Desmond
Scott Eells/Bloomberg via Getty ImagesDesmond "Des" Walsh, president of Herbalife Ltd.
By Martinne Geller

April 9 - KPMG resigned as the auditor of Herbalife Ltd (HLF) after one of its senior partners engaged in insider trading in Herbalife stock, the nutritional products company said on Tuesday.

Herbalife said in a statement that KPMG's resignation had nothing to do with its accounting practices or the integrity of its management – issues called into question by the high-stakes drama between hedge fund titans Bill Ackman and Carl Icahn over the company.

KPMG said late on Monday it had resigned as the outside auditor of two of its clients because of the actions of a senior partner, who was in charge of the audit practice in its Los Angeles business unit. It said the unidentified partner provided inside information about its clients to someone who had used that information in stock trading.

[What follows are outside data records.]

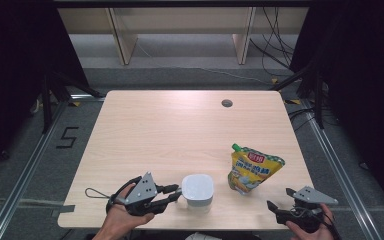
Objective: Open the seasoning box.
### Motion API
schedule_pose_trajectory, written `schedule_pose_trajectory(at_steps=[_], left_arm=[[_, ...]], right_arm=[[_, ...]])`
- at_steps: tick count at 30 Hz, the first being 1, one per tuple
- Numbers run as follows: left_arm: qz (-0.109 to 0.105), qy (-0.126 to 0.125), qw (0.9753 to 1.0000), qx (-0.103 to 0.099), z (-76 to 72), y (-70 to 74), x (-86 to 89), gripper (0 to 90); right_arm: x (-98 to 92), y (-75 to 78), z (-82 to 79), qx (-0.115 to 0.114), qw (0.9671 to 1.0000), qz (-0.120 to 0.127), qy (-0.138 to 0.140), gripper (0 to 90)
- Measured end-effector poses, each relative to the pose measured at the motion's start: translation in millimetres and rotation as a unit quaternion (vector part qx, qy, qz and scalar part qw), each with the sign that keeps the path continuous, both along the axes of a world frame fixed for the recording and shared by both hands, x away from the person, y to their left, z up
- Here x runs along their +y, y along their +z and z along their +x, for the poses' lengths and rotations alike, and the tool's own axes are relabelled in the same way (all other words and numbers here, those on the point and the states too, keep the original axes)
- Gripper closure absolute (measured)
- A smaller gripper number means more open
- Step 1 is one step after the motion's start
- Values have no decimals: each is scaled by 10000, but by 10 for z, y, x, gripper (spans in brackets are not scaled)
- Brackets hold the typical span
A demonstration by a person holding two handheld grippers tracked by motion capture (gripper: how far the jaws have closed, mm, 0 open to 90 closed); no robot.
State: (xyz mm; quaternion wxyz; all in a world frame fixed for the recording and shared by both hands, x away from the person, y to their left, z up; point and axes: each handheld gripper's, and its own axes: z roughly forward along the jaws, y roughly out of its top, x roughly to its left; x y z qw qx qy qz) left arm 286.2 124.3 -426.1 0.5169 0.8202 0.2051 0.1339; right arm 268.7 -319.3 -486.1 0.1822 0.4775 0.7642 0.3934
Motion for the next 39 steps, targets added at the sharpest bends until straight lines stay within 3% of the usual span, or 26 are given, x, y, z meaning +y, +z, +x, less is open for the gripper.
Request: schedule_pose_trajectory(at_steps=[4, 6, 8, 9, 10, 11, 12, 22, 26, 28, 32, 33, 35, 39], left_arm=[[38, 93, 9999, -20, 8, 50, -28, 813], [5, 105, 9999, 47, 31, 65, -57, 832], [65, 113, 9999, 2, 69, 71, -74, 849], [89, 186, 9998, 51, 86, 62, -92, 871], [88, 211, 9997, 99, 97, 53, -106, 875], [89, 199, 9996, 155, 109, 46, -119, 882], [100, 159, 9997, 125, 127, 41, -131, 886], [164, 157, 9995, 230, 201, -15, -188, 890], [136, 185, 9994, 250, 208, -23, -175, 889], [187, 103, 9996, 161, 223, -20, -166, 890], [110, 154, 9996, 218, 210, -31, -165, 889], [93, 178, 9995, 231, 206, -34, -164, 889], [60, 189, 9995, 230, 206, -40, -160, 889], [3, 233, 9993, 277, 198, -48, -158, 890]], right_arm=[[-2, 1, 24, -198, 9994, -145, 235, 178], [34, 6, -9, -78, 9999, -23, 131, 177], [22, -3, 18, -204, 9992, -186, 284, 177], [60, 9, -12, -108, 9997, -11, 221, 177], [43, 4, 12, -209, 9991, -115, 349, 177], [73, 9, -14, -118, 9996, -8, 254, 177], [48, 11, 11, -190, 9988, -116, 427, 179], [75, 15, 2, -284, 9984, -226, 427, 191], [91, 11, 3, -210, 9985, -100, 496, 199], [106, 20, -2, -243, 9981, -127, 545, 211], [151, 32, -18, -285, 9976, -14, 634, 255], [172, 27, -23, -391, 9974, 6, 609, 259], [199, 43, -34, -315, 9969, 31, 720, 284], [262, 57, -57, -487, 9954, 62, 827, 346]])
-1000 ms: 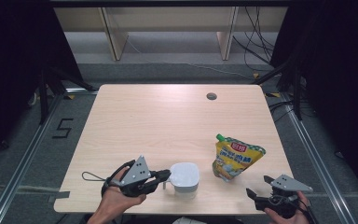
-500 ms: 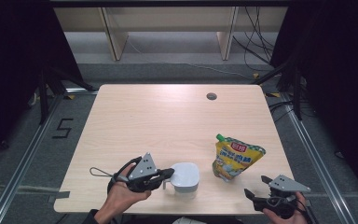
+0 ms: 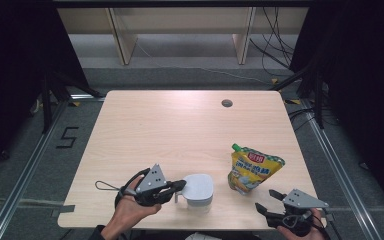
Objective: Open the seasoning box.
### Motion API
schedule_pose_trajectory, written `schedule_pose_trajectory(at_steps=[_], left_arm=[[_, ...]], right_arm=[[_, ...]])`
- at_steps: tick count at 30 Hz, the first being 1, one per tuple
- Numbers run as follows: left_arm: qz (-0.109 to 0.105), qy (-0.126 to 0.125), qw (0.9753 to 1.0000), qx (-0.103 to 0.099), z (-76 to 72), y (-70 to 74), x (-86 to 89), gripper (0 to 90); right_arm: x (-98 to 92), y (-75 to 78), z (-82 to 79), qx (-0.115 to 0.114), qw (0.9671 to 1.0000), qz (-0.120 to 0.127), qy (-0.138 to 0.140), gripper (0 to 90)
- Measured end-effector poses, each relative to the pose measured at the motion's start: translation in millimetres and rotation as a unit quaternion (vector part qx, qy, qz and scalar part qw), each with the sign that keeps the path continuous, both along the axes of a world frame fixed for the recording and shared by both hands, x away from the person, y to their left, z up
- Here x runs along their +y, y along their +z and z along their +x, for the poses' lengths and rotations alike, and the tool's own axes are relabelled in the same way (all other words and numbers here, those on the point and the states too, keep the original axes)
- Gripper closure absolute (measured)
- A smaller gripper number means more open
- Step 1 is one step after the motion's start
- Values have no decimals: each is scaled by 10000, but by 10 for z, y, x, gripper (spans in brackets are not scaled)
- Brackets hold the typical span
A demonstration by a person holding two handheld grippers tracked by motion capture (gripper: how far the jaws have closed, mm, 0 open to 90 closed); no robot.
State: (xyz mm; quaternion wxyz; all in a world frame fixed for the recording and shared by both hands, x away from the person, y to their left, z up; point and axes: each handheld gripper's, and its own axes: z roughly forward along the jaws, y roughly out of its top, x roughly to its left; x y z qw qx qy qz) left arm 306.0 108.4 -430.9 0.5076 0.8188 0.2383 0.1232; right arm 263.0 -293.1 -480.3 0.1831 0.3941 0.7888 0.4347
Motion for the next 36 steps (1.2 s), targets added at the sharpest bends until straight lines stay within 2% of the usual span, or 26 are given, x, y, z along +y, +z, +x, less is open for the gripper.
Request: schedule_pose_trajectory(at_steps=[1, 2, 4, 6, 7, 9, 10, 11, 12, 14, 15, 16, 17, 18, 20, 22, 23, 25, 26, 28, 30, 31, 35, 36], left_arm=[[15, -32, 10000, -36, 7, 1, 6, 890], [14, -37, 10000, -45, 7, -1, 9, 889], [10, -27, 10000, -51, 4, -3, 13, 889], [7, -31, 10000, -49, 5, -3, 13, 889], [3, -35, 10000, -53, 6, -4, 14, 889], [-15, -17, 10000, -37, 2, -7, 14, 890], [-14, -19, 10000, -40, 2, -7, 15, 890], [-17, -18, 10000, -37, 2, -8, 15, 890], [-20, -17, 10000, -36, 2, -8, 15, 890], [-23, -23, 10000, -34, 1, -9, 16, 890], [-63, 12, 10000, 4, -6, -13, 15, 890], [-74, 16, 10000, 4, -7, -16, 16, 890], [-63, -5, 10000, -22, -2, -15, 20, 890], [-59, -8, 10000, -31, -3, -16, 21, 890], [-90, -19, 10000, -24, -2, -21, 22, 890], [-120, -19, 9999, 13, -4, -25, 25, 890], [-129, -10, 9999, 17, -7, -27, 26, 890], [-103, -19, 9999, -35, -5, -26, 34, 890], [-93, -21, 10000, -29, -4, -26, 40, 890], [-75, 23, 10000, 35, -11, -31, 53, 890], [-44, 24, 10000, -27, -8, -35, 67, 890], [-83, 7, 10000, -12, -5, -43, 70, 890], [-103, 18, 9999, -10, -8, -48, 76, 889], [-111, 5, 9999, -14, -6, -49, 75, 889]], right_arm=[[31, 1, -16, 101, 9998, 138, 29, 357], [23, -1, 13, -58, 9998, 51, 185, 368], [59, 0, 6, -77, 9996, 136, 231, 400], [102, 10, -2, -21, 9995, 154, 269, 415], [132, 29, -31, 133, 9994, 255, 204, 431], [155, 34, -12, -7, 9990, 293, 346, 451], [185, 46, -41, 79, 9990, 345, 269, 468], [191, 42, -2, -116, 9982, 316, 487, 481], [220, 55, -32, 17, 9984, 420, 381, 489], [231, 58, 2, -219, 9976, 330, 568, 518], [244, 59, -2, -265, 9975, 357, 546, 530], [252, 65, -8, -212, 9976, 350, 553, 538], [277, 76, -32, -16, 9978, 440, 496, 549], [276, 77, -10, -126, 9973, 423, 588, 562], [303, 97, -34, -35, 9971, 531, 547, 583], [313, 101, 12, -352, 9954, 492, 737, 612], [326, 113, -2, -351, 9958, 520, 659, 623], [354, 127, -3, -300, 9955, 498, 745, 655], [377, 123, 12, -323, 9944, 501, 877, 667], [408, 139, 2, -349, 9949, 411, 848, 682], [456, 145, -9, -285, 9946, 493, 868, 711], [461, 148, 23, -517, 9931, 382, 981, 728], [545, 192, 32, -576, 9917, 441, 1064, 804], [570, 190, 45, -609, 9900, 498, 1167, 821]])
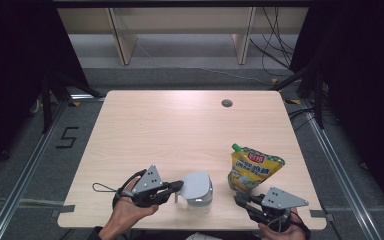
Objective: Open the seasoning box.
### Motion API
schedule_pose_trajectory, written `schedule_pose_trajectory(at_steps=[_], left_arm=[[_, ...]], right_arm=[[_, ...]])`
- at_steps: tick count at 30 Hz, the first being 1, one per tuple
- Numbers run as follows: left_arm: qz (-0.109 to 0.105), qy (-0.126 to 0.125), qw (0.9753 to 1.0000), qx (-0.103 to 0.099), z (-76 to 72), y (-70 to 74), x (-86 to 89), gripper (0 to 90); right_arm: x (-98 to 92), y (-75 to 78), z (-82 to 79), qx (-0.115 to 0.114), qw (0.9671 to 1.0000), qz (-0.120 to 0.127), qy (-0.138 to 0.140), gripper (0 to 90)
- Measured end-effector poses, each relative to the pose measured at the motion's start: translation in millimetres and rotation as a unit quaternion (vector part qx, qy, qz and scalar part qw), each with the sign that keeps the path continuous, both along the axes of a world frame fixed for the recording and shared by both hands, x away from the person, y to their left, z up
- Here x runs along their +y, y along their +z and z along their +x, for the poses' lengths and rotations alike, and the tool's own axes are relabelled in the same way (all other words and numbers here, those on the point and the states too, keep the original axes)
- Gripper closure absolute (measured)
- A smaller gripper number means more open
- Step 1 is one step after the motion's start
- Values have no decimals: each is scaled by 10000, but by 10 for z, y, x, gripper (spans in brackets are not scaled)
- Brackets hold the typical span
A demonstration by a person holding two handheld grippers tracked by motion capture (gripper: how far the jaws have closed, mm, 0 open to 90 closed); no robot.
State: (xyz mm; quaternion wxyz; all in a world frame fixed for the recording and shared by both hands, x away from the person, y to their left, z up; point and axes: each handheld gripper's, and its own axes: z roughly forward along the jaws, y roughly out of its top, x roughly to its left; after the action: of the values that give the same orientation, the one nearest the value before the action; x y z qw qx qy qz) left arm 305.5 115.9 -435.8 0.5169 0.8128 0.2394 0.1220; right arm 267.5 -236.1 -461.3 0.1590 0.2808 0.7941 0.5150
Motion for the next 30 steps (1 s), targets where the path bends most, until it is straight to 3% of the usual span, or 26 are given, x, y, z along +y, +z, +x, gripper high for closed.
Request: schedule_pose_trajectory(at_steps=[3, 6, 9, 16, 17, 18, 22, 24, 27, 29, 30], left_arm=[[26, 1, 10000, 3, 0, 4, 2, 889], [6, 30, 10000, 41, -3, 2, 1, 889], [3, 30, 10000, 41, -4, 2, 1, 889], [-8, 28, 10000, 49, -5, 0, 2, 889], [-6, 27, 10000, 47, -5, 0, 3, 889], [-8, 25, 10000, 48, -5, 0, 4, 889], [39, -32, 10000, -15, 8, 1, 16, 888], [39, -16, 10000, -3, 3, 0, 16, 888], [-2, -40, 10000, 26, 9, -6, 19, 888], [17, 11, 10000, 49, 4, -9, 30, 886], [50, -50, 10000, -25, 18, -12, 47, 882]], right_arm=[[78, 23, 20, -61, 9999, -66, 80, 859], [167, 38, 46, -37, 9998, 50, 205, 893], [251, 68, 86, -160, 9995, -28, 280, 900], [451, 127, 146, -114, 9986, 42, 511, 900], [490, 129, 130, -59, 9990, 87, 432, 900], [503, 133, 155, -170, 9987, 21, 488, 900], [556, 144, 155, -128, 9987, 42, 489, 900], [556, 164, 172, -254, 9979, -18, 588, 900], [582, 180, 154, -193, 9982, 0, 571, 900], [598, 193, 163, -337, 9977, -25, 581, 900], [608, 206, 158, -236, 9977, -14, 636, 900]])
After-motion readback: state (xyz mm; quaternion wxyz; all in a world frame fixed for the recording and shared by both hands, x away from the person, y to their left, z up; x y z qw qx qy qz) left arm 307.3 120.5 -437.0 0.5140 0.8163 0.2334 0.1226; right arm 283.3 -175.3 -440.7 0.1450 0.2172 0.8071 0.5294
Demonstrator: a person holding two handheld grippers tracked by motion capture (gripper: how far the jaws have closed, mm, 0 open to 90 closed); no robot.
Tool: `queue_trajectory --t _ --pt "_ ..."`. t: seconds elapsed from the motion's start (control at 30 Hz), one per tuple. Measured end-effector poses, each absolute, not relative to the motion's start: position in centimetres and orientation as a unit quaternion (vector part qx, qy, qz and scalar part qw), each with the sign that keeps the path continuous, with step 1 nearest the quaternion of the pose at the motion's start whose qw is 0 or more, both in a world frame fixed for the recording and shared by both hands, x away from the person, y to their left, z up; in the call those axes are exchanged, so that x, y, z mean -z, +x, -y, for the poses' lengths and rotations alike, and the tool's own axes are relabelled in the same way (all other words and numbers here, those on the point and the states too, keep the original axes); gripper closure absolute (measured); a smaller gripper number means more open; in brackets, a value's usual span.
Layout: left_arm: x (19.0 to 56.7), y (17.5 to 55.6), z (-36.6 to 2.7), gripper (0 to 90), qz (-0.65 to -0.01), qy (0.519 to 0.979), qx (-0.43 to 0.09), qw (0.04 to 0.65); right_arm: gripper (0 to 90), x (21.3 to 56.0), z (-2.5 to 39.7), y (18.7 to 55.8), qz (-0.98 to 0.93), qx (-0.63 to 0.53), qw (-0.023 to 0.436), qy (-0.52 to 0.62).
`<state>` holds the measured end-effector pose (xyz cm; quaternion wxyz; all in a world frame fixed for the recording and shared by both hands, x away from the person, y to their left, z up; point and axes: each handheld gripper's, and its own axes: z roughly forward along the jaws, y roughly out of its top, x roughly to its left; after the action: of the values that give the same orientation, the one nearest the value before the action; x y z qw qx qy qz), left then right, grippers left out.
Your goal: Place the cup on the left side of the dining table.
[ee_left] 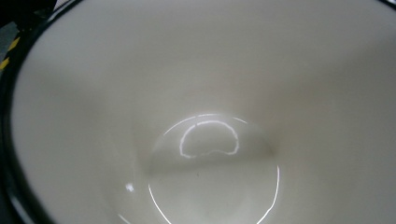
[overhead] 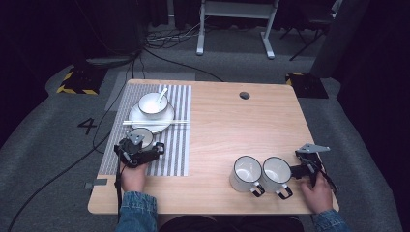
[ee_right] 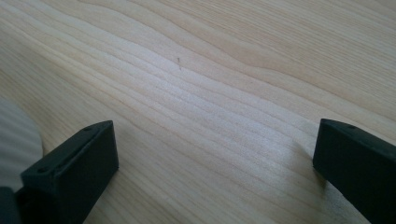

Herbalife is based in Los Angeles. The other company has not yet been confirmed.

KPMG is the smallest of the Big Four global accounting and audit firms. It reported 2012 revenue of $23 billion, up 1.4 percent from the year before. The other three firms are PricewaterhouseCoopers, Deloitte and Ernst & Young. All are U.S.-based and operate affiliate networks around the world.

The outgoing chairman of the U.S. Securities and Exchange Commission, Elisse Walter, declined to comment on KPMG's announcement when asked by Reuters on Tuesday.

Ackman and Icahn were not immediately available to comment on the news.

Any controversy over KPMG's dealings could hurt the firm's reputation.

In 2005, KPMG narrowly avoided a criminal indictment by agreeing to pay $456 million in a deferred prosecution settlement with U.S. authorities over its sale of tax shelters. Three years earlier, smaller rival Arthur Andersen collapsed over its auditing work for energy company Enron Corp.

In addition, KPMG partners were the only ones so far to have been sued by the SEC in connection with the global financial crisis.

Bill Ackman, who has a short position in Herbalife, suffered a blow on Monday when the J.C. Penney Co Inc (JCP) chief executive he handpicked, Ron Johnson, was ousted by the board.

Herbalife shares were down 1.9 percent at $37.66 on Tuesday morning on the New York Stock Exchange.